O engenheiro patológico Máximo José Corominas Quezada afirmou que as amostras tomadas para o peritagem do caso Jet Set deveriam permanecer em um lugar seco e fechado, sem exposição a mudanças bruscas de umidade. As declarações de Corominas Quezada se produziram durante a audiência do julgamento de fundo contra os irmãos Antonio e Maribel Espaillat, após ser interrogado pelo advogado querelante Yan Carlos Martínez.
Corominas Quezada explicou que as condições para preservar adequadamente as amostras incluem um local seco e fechado, sem influência de mudanças bruscas por causa da umidade. Algumas das amostras se encontravam “ao ar livre”, o que poderia ser levado em conta ao avaliar sua conservação.

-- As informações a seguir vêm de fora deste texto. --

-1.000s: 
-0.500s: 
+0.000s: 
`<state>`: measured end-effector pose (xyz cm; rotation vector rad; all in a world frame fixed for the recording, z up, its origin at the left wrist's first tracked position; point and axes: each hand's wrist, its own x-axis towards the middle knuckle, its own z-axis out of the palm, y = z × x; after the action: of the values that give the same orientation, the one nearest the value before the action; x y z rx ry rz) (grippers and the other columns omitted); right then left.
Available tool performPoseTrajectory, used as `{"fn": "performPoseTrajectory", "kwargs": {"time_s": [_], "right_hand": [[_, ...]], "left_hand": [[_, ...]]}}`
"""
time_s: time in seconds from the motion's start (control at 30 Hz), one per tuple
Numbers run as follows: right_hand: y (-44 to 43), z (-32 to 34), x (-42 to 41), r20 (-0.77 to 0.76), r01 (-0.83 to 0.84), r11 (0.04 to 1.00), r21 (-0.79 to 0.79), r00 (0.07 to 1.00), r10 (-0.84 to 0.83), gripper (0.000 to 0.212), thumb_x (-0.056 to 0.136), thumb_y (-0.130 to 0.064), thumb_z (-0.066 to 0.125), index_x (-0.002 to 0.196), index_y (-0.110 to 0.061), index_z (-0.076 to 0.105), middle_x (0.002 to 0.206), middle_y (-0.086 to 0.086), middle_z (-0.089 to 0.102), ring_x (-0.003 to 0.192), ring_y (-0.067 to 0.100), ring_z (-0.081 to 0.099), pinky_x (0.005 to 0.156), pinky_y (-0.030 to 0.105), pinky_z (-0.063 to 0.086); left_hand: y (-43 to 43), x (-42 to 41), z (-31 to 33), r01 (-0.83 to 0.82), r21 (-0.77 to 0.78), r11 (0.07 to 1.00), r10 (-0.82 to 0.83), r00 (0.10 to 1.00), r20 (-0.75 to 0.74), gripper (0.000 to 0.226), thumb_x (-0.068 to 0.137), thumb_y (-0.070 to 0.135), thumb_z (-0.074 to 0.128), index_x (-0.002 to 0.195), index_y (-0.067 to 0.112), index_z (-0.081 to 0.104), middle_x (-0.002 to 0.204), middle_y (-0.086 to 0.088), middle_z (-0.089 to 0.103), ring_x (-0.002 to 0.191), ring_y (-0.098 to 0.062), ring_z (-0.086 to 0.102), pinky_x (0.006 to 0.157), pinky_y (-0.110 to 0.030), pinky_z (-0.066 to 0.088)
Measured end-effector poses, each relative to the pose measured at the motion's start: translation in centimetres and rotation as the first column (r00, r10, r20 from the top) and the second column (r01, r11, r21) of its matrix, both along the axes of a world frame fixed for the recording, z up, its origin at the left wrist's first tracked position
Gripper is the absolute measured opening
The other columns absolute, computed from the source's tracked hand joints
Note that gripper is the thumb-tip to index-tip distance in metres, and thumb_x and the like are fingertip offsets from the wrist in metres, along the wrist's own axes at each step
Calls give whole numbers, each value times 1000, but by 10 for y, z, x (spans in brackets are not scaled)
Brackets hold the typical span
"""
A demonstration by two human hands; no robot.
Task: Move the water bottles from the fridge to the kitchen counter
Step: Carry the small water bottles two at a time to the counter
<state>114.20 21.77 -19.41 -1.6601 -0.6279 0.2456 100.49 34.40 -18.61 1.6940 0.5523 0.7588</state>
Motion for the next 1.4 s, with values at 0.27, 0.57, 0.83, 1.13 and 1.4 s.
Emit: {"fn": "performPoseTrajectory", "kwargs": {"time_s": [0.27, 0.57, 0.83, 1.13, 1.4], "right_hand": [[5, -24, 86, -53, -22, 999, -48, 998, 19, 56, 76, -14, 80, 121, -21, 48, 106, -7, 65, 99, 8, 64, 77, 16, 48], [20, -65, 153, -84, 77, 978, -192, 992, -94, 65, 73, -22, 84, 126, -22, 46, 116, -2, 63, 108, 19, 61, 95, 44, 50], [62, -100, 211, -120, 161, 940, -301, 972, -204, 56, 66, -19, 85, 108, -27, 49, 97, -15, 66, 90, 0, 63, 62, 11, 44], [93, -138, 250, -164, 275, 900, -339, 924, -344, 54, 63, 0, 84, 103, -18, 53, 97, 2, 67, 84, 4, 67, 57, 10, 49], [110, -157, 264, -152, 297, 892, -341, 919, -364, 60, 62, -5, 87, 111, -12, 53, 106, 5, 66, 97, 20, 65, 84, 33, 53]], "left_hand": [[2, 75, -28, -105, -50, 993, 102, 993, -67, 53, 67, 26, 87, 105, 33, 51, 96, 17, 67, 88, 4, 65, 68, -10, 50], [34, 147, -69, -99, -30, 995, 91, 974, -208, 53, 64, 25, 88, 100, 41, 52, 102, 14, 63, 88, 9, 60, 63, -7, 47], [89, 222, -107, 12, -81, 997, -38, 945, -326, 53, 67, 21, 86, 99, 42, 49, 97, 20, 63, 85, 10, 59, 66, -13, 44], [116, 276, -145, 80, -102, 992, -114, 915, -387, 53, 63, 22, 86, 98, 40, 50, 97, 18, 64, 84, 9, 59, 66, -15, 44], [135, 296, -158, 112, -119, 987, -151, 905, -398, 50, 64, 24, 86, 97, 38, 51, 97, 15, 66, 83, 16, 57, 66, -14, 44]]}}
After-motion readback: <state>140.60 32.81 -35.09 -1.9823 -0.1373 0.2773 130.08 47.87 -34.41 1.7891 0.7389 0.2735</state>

O perito também apontou que as amostras tomadas pela Oficina Nacional de Avaliação Sísmica e Vulnerabilidade de Infraestrutura e Edificações (ONESVIE) se encontravam distribuídas em diferentes lugares, incluindo um depósito e Santiago.
O testemunho faz parte das ocorrências do julgamento de fundo que se segue contra Antonio e Maribel Espaillat pelos fatos relacionados com o colapso do teto da discoteca Jet Set, ocorrido no passado 8 de abril de 2025.